Every evening my grandmother’s widowed sister would join us for supper. While the meal simmered on the stove, the two sisters would sit at the table and talk about local news that never seemed to make the newspaper. Most of the time I’d sit in the hallway, eavesdropping on their tales about the townspeople I knew and picturing the scenes I heard as a movie in my mind.
My grandfather was a ‘talker’ and whenever he’d enter the room, he’d share in the conversation, disputing some of the women’s stories and adding details to others. He was the best story-teller I have known.
One story from my grandfather’s childhood has long fascinated and haunted me. In 1920 when my grandfather was ten, he and his older brother were sent to pick up a delivery that was arriving from Georgia by steamboat down the Apalachicola River to their home in Florida. Since their father owned a mercantile in a crossroads community, such a request was not unusual. The boys were always being sent to Apalachicola, the county seat, for deliveries.
After the dockworkers in Apalachicola had loaded a crudely constructed box onto their wagon, my grandfather and his brother traveled back home guessing what was inside. My grandfather bet his brother that it was a grandfather clock.
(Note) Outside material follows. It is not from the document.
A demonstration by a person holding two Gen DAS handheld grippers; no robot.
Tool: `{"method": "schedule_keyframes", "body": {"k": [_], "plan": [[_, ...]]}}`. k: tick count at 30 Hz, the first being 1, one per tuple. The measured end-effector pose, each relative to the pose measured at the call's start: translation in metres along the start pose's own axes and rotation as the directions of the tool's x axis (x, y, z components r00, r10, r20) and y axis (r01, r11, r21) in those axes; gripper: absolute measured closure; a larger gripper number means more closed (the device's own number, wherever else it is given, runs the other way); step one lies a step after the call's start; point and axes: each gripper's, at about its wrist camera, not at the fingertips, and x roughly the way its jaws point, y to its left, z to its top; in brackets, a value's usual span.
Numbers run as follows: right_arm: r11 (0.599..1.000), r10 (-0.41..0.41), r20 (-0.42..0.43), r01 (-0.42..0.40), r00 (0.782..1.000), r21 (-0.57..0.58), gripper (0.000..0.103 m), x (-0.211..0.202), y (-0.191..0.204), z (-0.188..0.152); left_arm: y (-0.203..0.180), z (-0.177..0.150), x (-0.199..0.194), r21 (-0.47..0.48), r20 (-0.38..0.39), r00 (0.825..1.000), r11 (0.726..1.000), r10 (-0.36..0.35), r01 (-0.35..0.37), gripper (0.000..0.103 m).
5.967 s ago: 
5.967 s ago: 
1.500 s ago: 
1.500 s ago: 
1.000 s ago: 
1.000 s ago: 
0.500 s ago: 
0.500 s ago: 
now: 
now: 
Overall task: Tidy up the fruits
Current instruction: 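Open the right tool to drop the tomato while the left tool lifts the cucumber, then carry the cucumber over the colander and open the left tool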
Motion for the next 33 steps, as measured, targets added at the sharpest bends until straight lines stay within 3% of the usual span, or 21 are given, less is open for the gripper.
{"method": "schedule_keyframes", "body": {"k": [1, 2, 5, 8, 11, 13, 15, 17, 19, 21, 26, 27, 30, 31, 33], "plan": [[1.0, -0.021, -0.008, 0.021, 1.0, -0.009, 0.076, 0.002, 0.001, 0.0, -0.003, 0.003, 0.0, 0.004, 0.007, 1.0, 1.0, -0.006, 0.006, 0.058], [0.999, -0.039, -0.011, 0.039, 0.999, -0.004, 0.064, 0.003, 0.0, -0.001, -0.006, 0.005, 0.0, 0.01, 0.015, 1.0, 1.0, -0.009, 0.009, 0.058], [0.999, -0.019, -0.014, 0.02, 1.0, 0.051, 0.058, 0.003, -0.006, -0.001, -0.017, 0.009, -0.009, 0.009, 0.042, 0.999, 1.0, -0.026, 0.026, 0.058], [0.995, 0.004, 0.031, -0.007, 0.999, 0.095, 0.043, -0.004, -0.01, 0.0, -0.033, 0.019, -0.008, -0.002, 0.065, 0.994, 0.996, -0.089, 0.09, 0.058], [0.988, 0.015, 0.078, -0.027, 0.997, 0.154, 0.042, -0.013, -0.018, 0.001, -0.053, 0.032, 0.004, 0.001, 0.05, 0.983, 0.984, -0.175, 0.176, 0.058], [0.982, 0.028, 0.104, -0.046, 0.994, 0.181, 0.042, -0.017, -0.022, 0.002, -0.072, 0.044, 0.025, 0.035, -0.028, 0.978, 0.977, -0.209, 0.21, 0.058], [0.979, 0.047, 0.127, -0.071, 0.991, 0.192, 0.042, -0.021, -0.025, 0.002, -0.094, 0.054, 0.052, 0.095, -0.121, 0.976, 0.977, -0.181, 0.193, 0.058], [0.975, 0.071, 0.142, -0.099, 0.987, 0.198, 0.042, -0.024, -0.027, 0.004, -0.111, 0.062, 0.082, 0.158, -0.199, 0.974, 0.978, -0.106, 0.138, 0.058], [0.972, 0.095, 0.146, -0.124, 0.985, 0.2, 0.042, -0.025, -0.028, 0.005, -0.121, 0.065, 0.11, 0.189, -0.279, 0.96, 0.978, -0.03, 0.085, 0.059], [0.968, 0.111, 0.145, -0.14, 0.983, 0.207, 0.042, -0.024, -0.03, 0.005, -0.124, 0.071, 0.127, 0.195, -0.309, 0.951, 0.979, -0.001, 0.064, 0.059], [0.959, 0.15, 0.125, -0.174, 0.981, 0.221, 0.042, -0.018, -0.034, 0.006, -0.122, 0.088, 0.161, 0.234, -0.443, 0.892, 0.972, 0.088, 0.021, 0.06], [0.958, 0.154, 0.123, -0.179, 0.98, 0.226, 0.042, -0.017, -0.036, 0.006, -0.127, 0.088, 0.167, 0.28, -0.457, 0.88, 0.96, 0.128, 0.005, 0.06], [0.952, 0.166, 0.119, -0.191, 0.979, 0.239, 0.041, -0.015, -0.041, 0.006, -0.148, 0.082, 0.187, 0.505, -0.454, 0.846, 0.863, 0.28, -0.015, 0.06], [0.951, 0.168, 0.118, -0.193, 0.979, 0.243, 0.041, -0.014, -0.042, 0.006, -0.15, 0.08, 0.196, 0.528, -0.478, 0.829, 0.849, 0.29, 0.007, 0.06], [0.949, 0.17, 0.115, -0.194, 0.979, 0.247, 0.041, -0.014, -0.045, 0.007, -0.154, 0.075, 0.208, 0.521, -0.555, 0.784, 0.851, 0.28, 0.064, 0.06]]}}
Back at the family store with the box now unloaded from the wagon, my great-grandfather used a crowbar to pop the lid open. As a boy, my grandfather was so scared at the sight he saw that he stumbled and fell backwards, tearing the seat in his britches. A man, soiled with filth and caked with mud, climbed out of the box.
The man who had been nailed shut inside the box was shipped during the night to his cousin, my great-grandfather, for safe-keeping. The man was on the run for supposedly killing his wife. Even though the court had exonerated him, the wife’s family sought vengeance. They had made it known that they would hunt him down and kill him.
The day of my grandfather’s 99th birthday I began writing Man in the Blue Moon, the novel that is based on the story I’d heard my grandfather tell. He lived to be 101 and died knowing that I had completed the novel. My grandparents were not wealthy people but because of them I have a rich inheritance – one of unconditional love and storytelling.
What kind of legacy are you building for your grandchildren? Will they be able to see the beauty, glory, greatness and love of Christ in you? Are you diligently praying for them?